Reviews of both published research and human rights reports demonstrate that where any aspect of sex work is criminalized, including criminalizing the purchase sex and third parties, sex workers are forced to work in isolated and hidden locations and lack access to basic protections to work safely, such as ability to organize and negotiate the terms of their working conditions, including condom use and access to HIV prevention and care. Where violence is ubiquitous, fear and threats of violence and arrest prevent access to basic health, social and legal protections afforded to all citizens and enshrined in international human rights laws.
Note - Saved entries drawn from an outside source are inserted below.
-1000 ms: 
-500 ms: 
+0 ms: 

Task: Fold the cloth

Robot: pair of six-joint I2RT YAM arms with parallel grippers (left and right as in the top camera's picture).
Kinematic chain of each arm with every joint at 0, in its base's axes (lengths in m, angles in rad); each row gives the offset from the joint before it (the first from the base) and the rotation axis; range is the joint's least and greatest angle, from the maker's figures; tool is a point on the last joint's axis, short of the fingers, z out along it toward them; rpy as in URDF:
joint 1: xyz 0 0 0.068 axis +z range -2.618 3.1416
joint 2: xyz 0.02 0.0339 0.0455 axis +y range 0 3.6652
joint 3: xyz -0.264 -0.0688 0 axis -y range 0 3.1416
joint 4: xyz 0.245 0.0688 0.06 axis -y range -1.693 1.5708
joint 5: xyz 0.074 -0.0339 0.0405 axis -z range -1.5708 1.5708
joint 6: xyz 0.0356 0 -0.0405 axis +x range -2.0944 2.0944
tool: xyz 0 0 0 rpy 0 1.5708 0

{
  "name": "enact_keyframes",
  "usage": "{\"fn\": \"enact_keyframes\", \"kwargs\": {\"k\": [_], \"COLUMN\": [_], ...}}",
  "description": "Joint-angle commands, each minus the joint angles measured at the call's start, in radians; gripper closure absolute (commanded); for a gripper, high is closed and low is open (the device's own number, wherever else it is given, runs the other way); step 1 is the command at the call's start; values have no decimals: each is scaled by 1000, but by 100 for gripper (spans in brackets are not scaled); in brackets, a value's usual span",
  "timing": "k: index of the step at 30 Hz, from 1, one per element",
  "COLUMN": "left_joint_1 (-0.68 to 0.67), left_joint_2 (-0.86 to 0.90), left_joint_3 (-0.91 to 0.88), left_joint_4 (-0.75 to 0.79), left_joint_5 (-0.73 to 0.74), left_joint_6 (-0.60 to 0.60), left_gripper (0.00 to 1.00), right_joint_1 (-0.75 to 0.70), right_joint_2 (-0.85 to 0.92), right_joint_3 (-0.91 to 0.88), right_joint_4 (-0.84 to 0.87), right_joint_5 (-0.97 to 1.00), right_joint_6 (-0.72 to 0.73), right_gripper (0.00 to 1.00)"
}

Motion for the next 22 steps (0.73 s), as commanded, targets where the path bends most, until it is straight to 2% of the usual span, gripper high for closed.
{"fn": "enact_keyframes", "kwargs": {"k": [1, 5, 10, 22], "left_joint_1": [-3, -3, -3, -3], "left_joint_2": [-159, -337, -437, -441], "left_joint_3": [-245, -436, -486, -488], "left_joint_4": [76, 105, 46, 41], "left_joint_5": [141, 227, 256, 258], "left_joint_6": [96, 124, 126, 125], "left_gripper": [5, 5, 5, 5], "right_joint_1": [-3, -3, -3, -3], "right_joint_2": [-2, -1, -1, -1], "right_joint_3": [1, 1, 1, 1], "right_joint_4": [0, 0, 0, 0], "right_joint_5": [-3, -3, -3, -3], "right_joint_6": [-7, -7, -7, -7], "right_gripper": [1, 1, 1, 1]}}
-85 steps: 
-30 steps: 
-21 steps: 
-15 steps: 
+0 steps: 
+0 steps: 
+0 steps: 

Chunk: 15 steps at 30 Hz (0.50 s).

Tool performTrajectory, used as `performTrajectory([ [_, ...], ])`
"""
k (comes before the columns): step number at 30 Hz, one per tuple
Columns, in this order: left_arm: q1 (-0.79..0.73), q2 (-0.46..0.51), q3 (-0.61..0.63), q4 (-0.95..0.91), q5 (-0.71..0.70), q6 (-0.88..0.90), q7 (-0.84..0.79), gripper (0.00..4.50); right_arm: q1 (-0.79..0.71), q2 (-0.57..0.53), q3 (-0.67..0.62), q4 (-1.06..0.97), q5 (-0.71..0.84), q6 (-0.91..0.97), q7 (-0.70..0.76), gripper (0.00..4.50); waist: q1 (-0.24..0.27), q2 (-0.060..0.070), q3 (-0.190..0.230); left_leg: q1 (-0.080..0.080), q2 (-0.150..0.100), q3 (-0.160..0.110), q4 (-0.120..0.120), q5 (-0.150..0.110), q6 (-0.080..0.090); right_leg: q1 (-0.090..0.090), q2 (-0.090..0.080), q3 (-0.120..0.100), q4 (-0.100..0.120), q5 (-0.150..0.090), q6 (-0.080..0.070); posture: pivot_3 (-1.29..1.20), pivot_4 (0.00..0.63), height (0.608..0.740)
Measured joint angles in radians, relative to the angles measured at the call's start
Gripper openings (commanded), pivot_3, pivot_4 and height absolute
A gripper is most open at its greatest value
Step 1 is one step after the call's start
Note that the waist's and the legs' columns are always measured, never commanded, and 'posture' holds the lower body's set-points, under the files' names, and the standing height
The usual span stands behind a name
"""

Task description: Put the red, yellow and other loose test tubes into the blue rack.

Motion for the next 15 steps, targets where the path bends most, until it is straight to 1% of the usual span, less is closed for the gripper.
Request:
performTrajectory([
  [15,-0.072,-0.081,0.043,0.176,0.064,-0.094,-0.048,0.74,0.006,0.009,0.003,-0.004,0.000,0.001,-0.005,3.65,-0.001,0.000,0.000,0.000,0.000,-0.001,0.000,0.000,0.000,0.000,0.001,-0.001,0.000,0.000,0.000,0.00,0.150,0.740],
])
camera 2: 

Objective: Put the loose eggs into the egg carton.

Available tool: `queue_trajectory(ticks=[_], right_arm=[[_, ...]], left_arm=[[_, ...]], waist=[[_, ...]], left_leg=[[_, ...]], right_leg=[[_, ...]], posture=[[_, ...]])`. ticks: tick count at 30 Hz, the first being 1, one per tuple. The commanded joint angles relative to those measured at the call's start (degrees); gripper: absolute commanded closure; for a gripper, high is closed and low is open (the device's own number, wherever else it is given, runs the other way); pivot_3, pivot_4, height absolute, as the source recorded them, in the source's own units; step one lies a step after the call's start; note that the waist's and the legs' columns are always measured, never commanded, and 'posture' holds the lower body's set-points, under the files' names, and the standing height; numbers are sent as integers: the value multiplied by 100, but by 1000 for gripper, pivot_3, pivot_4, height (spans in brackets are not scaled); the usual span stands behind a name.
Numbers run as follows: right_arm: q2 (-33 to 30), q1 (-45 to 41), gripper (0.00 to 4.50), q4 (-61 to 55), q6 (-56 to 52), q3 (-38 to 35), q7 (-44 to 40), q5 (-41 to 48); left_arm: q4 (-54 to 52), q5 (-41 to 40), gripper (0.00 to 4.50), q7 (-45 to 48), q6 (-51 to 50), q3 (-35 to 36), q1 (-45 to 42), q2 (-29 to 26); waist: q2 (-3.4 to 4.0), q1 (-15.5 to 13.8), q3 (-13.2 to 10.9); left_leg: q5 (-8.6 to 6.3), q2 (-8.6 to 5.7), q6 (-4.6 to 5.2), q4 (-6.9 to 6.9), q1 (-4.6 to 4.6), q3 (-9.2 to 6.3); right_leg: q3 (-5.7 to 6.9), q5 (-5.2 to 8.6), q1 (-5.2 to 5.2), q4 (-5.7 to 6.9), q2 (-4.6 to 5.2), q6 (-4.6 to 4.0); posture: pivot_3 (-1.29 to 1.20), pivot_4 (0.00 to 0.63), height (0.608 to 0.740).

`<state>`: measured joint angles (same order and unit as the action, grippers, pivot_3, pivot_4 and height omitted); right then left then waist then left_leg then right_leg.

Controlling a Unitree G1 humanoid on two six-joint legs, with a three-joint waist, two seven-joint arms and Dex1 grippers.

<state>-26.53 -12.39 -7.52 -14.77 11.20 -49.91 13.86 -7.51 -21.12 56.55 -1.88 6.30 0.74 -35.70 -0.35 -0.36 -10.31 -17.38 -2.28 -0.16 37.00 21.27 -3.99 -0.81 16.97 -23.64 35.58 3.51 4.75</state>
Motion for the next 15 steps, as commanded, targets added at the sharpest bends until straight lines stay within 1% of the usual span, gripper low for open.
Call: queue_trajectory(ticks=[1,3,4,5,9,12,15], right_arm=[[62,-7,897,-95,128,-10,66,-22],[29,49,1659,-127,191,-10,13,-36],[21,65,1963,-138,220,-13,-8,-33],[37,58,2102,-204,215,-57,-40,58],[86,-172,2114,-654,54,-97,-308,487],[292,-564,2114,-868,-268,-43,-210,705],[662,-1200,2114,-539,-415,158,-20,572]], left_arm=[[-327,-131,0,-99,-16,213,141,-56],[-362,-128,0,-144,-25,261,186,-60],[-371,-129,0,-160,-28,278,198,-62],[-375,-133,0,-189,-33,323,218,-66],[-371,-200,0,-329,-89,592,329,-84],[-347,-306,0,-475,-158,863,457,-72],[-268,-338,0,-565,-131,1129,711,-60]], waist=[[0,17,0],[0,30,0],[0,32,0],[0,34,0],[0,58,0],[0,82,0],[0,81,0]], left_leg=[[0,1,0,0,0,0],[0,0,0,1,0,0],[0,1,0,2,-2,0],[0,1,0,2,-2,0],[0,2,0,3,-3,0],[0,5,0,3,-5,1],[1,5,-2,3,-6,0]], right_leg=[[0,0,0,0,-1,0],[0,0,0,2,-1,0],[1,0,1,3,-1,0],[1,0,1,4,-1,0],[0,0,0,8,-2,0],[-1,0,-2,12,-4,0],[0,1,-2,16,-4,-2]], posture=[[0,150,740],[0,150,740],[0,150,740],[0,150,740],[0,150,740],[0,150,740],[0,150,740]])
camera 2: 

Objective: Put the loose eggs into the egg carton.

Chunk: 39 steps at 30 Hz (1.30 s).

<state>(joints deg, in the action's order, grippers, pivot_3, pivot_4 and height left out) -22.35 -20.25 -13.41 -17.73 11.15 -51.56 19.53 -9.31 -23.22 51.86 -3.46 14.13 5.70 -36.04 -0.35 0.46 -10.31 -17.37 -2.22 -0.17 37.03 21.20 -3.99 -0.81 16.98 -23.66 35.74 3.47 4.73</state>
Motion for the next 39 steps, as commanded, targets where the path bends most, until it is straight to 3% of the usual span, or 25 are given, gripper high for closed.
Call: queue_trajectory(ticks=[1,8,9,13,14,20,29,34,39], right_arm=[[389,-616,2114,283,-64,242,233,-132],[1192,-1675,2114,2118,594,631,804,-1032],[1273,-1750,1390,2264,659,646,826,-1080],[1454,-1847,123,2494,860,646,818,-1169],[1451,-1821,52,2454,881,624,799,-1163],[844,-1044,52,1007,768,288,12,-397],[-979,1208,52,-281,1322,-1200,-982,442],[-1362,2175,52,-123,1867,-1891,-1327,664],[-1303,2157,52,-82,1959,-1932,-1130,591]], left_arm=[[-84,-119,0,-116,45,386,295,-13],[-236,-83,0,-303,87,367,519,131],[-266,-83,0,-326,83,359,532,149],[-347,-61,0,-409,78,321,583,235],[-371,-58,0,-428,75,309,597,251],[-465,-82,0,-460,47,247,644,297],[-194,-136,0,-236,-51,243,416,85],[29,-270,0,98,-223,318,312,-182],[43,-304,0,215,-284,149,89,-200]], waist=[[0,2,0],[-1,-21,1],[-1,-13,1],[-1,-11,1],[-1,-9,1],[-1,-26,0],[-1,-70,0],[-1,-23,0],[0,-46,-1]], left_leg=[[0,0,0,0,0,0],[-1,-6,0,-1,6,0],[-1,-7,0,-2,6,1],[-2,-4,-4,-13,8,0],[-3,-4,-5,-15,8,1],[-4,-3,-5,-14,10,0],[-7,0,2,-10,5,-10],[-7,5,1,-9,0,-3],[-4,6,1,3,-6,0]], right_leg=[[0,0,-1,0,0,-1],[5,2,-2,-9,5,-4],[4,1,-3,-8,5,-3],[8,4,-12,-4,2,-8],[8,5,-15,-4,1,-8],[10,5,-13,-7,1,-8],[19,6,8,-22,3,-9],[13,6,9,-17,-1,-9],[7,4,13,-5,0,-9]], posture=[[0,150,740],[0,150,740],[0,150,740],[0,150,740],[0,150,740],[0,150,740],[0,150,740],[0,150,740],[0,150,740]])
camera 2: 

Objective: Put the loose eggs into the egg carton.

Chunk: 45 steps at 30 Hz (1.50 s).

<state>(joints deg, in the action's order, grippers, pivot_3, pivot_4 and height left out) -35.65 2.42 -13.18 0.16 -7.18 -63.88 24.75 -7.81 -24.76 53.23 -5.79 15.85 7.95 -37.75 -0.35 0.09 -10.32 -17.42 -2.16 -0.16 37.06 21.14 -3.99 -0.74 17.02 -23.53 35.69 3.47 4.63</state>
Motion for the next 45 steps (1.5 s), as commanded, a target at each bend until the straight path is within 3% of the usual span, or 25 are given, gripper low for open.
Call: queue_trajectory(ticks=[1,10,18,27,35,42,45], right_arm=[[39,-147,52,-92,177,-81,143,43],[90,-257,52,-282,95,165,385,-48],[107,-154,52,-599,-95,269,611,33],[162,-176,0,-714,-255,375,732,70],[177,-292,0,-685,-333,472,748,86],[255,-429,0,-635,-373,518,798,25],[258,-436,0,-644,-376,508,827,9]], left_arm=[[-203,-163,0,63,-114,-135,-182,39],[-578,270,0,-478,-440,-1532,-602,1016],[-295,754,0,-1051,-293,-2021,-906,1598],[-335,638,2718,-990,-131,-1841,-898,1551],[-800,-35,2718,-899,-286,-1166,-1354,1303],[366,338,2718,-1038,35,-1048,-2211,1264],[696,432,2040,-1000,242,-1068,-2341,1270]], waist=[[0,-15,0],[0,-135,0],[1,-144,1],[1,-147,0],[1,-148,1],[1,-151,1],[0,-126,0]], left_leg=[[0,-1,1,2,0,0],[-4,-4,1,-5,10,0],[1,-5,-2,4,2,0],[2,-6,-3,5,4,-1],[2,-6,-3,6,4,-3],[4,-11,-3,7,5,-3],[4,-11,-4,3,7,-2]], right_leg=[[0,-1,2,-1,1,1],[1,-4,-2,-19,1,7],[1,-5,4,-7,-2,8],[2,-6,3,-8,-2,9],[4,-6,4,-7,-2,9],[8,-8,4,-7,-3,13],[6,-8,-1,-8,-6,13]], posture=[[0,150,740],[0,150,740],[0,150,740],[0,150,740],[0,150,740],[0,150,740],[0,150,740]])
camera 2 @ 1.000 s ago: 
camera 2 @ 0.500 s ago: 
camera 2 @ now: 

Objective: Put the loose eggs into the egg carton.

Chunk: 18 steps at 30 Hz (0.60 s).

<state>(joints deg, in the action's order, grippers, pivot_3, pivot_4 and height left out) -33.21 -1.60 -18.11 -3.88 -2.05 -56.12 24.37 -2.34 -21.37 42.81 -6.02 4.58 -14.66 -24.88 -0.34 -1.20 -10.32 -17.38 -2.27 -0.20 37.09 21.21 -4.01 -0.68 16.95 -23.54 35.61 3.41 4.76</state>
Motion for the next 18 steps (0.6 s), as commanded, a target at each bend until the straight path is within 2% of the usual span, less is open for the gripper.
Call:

As a leading light in defending human rights globally, Amnesty International could play a fundamental role in improving the lives and working conditions of sex workers by adopting a policy clearly stipulating that decriminalization is essential to human rights. In article after article in the Lancet series, authors demonstrate how closely criminalization is linked to increased HIV infection, violence, and exploitation. These researchers, crossing a wide spectrum of expertise including law, medicine, public health, human rights and sex workers themselves, all came to similar conclusions about the harmful impact of criminalization on sex workers, their families and communities. Other leading international health policy and human rights bodies, including World Health Organization (WHO), the Joint United Nations Programme on HIV/AIDS (UNAIDS), United Nations United Nations Population Fund (UNFPA), United Nations Development Programme (UNDP) and the Global Commission on HIV and the Law, have clearly called for decriminalization of sex work as necessary to meeting the health and human rights of sex workers.

In spite of explicit language in Amnesty International's draft policy to continue to uphold all laws against violence, gender inequity, forced labour and human trafficking of any kind (including for purposes of sexual exploitation), there remains conflation of policies and laws regarding sex work and the challenges of human trafficking. All who care about human rights deplore human trafficking. Similarly, all who care about human rights deplore the sexual exploitation of minors. But the data make clear that criminalization of sex work addresses neither of these important issues.

Rather, criminalization drives sex work into the shadows, away from services, and away from the kinds of partnerships between sex workers and public security that have been shown to reduce trafficking and protect the underage. It is possible to decriminalize sex work and address concerns about forced labour and human trafficking for sexual exploitation. Sex workers themselves are among the strongest defenders of addressing exploitation and trafficking for sexual labour. There is no evidence to suggest that criminalization of sex work reduces trafficking and evaluations of such efforts have shown that criminalization can have the exact opposite effect -- making trafficking victims and perpetrators harder to identify and preventing those who experience exploitation and abuse from coming forward.

As the Global Commission on HIV and the Law so aptly stated: "the law is the torturer's fist or the healer's hand." The law is a powerful tool to reduce global health and social inequities, but it is also a dangerous weapon with which to limit the human rights of marginalized populations. On the eve of the International Council Meeting, Amnesty International is poised to play a key role in making clear to the world that sex workers rights are human rights and must be protected.